"""
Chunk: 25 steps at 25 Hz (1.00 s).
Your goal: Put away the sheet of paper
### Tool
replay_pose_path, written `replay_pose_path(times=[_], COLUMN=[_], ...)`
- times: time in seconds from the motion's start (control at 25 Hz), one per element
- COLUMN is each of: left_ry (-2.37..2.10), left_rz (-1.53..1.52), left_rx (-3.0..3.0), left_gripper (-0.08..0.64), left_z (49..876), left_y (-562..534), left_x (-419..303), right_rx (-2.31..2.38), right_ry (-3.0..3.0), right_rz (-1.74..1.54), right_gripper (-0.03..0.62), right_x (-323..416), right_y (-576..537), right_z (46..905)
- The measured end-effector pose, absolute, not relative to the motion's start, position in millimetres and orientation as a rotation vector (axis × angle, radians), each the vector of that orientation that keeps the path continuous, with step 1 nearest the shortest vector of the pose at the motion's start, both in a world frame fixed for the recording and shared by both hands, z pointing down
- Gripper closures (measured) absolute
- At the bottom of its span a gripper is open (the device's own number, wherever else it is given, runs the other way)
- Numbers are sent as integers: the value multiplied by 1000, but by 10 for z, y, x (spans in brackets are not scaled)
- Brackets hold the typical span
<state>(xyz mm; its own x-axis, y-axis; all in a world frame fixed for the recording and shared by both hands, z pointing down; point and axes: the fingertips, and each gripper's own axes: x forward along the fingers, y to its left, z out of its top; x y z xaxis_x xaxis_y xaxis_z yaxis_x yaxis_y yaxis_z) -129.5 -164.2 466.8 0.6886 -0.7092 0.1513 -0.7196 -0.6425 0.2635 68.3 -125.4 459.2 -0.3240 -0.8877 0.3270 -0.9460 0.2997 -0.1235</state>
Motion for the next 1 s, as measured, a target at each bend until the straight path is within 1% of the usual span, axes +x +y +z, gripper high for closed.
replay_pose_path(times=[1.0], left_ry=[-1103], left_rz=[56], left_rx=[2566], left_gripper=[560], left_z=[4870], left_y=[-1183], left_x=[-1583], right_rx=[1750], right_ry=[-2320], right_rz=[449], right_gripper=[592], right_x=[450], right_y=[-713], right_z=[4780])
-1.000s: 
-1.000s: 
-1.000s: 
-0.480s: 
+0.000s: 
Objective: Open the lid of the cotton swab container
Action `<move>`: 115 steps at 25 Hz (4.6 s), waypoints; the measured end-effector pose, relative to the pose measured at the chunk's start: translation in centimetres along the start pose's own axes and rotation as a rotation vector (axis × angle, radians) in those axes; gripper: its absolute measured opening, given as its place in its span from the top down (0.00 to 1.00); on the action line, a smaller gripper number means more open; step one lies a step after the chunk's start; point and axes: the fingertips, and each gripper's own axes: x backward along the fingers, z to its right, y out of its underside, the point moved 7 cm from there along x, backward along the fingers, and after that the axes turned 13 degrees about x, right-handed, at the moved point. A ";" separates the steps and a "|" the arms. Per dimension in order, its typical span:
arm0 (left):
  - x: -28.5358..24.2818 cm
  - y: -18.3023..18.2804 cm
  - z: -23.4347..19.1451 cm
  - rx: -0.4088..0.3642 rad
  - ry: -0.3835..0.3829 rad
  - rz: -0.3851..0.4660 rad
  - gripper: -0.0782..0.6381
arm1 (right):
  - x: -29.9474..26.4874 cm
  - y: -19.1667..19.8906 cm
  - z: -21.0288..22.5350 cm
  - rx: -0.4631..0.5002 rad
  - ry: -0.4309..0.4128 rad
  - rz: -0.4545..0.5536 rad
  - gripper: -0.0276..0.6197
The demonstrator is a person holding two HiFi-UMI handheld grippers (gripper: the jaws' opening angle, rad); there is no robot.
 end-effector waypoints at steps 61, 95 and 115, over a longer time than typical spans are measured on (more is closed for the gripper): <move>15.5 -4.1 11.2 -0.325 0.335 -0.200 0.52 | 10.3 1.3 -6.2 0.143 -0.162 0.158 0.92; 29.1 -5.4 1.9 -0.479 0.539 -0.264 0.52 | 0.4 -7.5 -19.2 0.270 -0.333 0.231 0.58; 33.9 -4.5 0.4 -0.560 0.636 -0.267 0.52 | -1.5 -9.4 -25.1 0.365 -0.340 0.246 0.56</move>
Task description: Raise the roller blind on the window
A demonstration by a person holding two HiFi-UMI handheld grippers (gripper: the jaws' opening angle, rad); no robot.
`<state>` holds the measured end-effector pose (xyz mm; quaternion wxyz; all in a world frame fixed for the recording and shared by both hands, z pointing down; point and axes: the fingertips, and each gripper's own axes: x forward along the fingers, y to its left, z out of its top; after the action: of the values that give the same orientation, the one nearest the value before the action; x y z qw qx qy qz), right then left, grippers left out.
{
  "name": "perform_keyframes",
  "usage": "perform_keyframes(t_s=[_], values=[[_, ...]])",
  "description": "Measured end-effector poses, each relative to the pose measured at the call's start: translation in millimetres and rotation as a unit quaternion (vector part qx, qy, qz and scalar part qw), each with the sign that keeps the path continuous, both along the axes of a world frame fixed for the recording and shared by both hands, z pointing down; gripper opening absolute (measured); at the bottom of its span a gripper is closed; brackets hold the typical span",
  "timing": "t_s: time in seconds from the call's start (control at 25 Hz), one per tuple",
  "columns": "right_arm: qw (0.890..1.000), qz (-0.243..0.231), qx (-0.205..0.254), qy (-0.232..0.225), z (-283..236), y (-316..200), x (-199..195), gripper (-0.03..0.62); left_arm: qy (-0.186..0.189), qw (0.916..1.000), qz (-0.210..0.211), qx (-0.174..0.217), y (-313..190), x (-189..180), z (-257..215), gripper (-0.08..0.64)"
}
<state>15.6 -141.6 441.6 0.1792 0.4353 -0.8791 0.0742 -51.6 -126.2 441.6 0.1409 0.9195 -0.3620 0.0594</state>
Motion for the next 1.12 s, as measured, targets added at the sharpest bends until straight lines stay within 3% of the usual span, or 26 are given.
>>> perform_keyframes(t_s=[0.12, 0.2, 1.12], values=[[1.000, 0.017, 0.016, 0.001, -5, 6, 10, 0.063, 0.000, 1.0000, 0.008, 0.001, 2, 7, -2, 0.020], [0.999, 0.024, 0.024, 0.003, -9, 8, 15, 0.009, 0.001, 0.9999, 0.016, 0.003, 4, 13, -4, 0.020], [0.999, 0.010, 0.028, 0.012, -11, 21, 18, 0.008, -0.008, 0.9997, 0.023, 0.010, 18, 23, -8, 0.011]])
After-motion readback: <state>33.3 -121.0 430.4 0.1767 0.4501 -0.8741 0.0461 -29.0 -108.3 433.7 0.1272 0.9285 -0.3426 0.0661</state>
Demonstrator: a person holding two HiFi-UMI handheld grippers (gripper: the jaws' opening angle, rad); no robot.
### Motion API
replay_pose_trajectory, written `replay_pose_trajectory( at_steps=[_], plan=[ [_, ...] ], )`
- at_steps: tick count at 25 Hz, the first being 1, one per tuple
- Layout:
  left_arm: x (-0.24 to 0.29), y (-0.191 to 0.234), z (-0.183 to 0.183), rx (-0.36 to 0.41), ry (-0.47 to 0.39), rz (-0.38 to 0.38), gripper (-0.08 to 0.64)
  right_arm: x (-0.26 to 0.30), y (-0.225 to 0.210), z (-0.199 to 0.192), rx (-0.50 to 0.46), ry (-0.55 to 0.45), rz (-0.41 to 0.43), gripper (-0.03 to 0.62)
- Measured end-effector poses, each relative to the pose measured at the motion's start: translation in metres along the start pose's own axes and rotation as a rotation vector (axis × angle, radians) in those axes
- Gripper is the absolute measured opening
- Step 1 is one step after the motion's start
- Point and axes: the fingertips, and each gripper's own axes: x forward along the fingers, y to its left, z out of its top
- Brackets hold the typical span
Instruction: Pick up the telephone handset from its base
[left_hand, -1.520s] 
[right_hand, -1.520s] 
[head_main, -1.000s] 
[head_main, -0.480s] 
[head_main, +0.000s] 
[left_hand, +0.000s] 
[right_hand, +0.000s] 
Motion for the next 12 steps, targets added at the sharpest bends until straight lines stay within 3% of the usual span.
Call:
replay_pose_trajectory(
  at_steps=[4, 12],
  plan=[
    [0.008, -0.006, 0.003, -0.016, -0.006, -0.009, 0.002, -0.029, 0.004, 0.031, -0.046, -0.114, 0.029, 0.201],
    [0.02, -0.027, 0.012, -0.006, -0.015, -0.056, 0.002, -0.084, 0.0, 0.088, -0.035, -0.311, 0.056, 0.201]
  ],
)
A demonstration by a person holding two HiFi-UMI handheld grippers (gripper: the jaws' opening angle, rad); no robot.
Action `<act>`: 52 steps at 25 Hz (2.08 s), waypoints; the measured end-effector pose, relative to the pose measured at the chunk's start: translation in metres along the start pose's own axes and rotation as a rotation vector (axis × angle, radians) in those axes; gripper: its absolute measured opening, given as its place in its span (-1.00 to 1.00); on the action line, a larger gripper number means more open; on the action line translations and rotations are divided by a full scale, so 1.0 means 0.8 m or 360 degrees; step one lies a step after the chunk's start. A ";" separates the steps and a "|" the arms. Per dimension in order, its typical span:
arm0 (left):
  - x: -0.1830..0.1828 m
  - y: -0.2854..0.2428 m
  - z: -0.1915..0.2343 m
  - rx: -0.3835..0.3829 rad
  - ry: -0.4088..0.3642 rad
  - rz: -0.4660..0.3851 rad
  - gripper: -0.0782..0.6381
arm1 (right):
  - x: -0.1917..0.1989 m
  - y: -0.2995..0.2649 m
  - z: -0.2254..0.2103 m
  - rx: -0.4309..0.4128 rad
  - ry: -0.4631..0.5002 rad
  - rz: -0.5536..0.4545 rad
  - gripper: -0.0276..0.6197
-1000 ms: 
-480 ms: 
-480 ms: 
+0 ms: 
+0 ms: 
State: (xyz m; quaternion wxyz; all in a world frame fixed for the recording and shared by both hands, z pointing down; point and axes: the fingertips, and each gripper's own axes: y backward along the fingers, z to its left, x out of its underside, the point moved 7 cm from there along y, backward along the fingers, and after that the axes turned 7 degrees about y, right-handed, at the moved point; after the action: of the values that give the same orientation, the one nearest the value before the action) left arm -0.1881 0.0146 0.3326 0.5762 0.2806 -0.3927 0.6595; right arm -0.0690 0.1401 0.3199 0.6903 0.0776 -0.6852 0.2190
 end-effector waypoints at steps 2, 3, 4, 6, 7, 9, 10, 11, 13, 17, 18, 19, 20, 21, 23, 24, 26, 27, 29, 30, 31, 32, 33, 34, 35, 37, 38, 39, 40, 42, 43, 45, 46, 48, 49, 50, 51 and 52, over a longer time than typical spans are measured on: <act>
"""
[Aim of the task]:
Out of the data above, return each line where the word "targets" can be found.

[Answer to this task]:
Motion for the next 1.12 s, as measured, targets added at the sharpest bends until straight lines stay within 3% of the usual span, or 26 are given.
Motion for the next 12 steps, targets added at the sharpest bends until straight lines stay within 3% of the usual span.

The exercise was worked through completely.